The paper’s Jonathan Lis writes that Minister Naftali Bennett’s demand that a basic law mandating a referendum be passed or he won’t support the budget is nothing more than a political trick designed to get him some PR: “Bennett won’t topple the government, and he won’t vote against the budget. Nor will a Basic Law essentially change the current legal situation. Bennett’s bill, like the existing law, applies only to lands under Israeli sovereignty, meaning a decision to evacuate settlements would not require a referendum. The public would be asked to express its opinion only if the government decided to withdraw from Jerusalem, the Golan Heights, or parts of Israel that might be included in land swaps.”

‘Darkness in my eyes’

Yedioth Ahronoth leave politics aside on its front page, filling half of it with a picture of a British woman who gave birth a couple days ago and the other half with a lawyer and his daughter shot to death in broad daylight in a central Jerusalem shopping center.

The paper profiles the killer, writing that he is a security guard and that his lawyer says he has a mental illness. “I didn’t mean to shoot them,” the 40-year-old divorced man from Maaleh Adumim is quoted in the paper saying. “I didn’t mean to kill them. We argued and suddenly there was darkness in my eyes. I don’t know what happened to me.”

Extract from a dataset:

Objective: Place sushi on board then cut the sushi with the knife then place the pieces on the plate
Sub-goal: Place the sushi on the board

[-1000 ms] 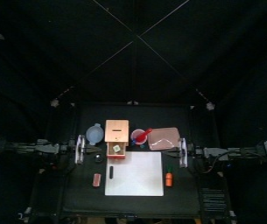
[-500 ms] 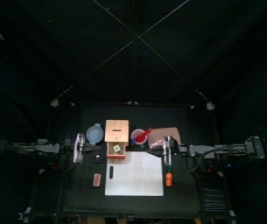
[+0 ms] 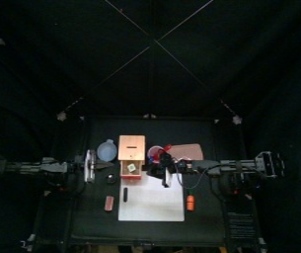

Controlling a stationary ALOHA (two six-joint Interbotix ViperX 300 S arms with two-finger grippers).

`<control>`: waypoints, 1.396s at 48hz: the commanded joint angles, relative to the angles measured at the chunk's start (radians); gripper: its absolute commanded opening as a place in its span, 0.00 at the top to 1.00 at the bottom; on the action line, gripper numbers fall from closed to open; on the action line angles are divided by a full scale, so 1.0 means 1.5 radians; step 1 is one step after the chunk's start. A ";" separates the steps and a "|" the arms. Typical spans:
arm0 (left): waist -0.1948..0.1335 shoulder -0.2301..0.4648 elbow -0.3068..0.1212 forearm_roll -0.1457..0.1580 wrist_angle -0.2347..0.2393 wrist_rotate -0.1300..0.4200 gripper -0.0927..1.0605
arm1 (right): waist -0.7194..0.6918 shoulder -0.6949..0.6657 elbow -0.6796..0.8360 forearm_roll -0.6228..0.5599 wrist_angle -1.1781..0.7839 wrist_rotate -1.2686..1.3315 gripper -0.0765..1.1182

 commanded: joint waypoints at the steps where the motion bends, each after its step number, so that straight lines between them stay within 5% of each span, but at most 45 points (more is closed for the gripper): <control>1: 0.037 0.002 -0.002 -0.012 -0.006 -0.002 0.83 | -0.012 0.026 -0.067 -0.014 0.049 0.000 0.89; 6: 0.074 -0.001 0.004 -0.034 -0.006 -0.002 0.83 | -0.017 0.072 -0.121 -0.027 0.098 0.002 0.88; 23: 0.099 -0.001 0.010 -0.037 -0.006 0.001 0.83 | -0.033 0.225 -0.322 -0.061 0.310 0.004 0.85; 38: 0.133 -0.002 0.021 -0.038 -0.006 0.001 0.83 | -0.035 0.333 -0.404 -0.074 0.331 0.007 0.82; 50: 0.135 -0.002 0.029 -0.039 -0.010 0.000 0.83 | -0.051 0.367 -0.448 -0.085 0.368 0.079 0.57; 62: 0.135 -0.003 0.032 -0.040 -0.010 -0.001 0.83 | -0.047 0.371 -0.449 -0.262 0.444 0.262 0.28; 67: 0.136 -0.003 0.033 -0.040 -0.010 -0.003 0.83 | -0.041 0.382 -0.455 -0.273 0.449 0.337 0.22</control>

The shooting is likely to fire up once again the debate over who should be allowed to carry a gun and when. Maariv reports that a new law designed to limit the amount of time security guards can hold guns is stuck, though the story does not explain where, only that Knesset Interior Committee head Miri Regev is pissed at the police and public security minister for holding it up:

“Since the beginning of the Knesset session, I’ve convened four meeting on the subject,” she tells the paper. “Every time I hear promises on top of promises, but the only result is another murder and another murder by security guards with guns.”

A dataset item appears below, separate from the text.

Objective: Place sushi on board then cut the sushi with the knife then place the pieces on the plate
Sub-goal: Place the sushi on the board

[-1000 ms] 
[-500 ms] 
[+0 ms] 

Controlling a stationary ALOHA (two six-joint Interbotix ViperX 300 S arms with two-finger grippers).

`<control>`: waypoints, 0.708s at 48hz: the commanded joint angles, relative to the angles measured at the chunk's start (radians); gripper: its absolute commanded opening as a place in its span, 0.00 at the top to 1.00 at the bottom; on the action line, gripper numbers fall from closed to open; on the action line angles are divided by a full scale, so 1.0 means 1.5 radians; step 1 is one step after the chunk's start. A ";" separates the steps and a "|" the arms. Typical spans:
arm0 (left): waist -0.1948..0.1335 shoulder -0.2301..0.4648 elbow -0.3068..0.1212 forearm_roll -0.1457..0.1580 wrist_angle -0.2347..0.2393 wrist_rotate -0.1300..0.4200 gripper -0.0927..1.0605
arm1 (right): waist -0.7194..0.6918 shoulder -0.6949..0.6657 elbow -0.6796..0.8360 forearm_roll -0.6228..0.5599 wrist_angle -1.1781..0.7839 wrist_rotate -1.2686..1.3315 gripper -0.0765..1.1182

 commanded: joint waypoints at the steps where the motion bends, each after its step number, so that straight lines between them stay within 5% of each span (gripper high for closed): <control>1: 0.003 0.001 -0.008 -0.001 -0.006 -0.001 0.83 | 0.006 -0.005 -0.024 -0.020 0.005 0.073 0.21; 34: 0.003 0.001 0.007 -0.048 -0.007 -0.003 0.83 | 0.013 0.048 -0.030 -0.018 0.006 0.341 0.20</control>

Yedioth’s Alex Fishman takes the US to task for refusing to get involved in the Syrian civil war, following the publication of a letter in which Pentagon head Martin Dempsey says action in Syria would be too costly: “You don’t need to read between the lines to understand that the Pentagon is doing everything it can to nix any idea that comes up around Obama to take action on Syria, even limited in nature, to say nothing of Iran.”

Haaretz’s Eyal Meged marks the anniversary of the Second Lebanon War by taking aim at former prime minister Ehud Olmert for depicting the near draw, in which Israel lost scores of its best, as the most successful of Israel’s wars: “This boastful arrogance is so infuriating and nauseating as to make any comment unnecessary, were it not for the fact that it expresses a tendency, common among politicians in these parts, to take advantage of the brevity of the public’s memory — which is even more taxed in summer — to turn their most horrible, resounding failures into thriving accomplishments.”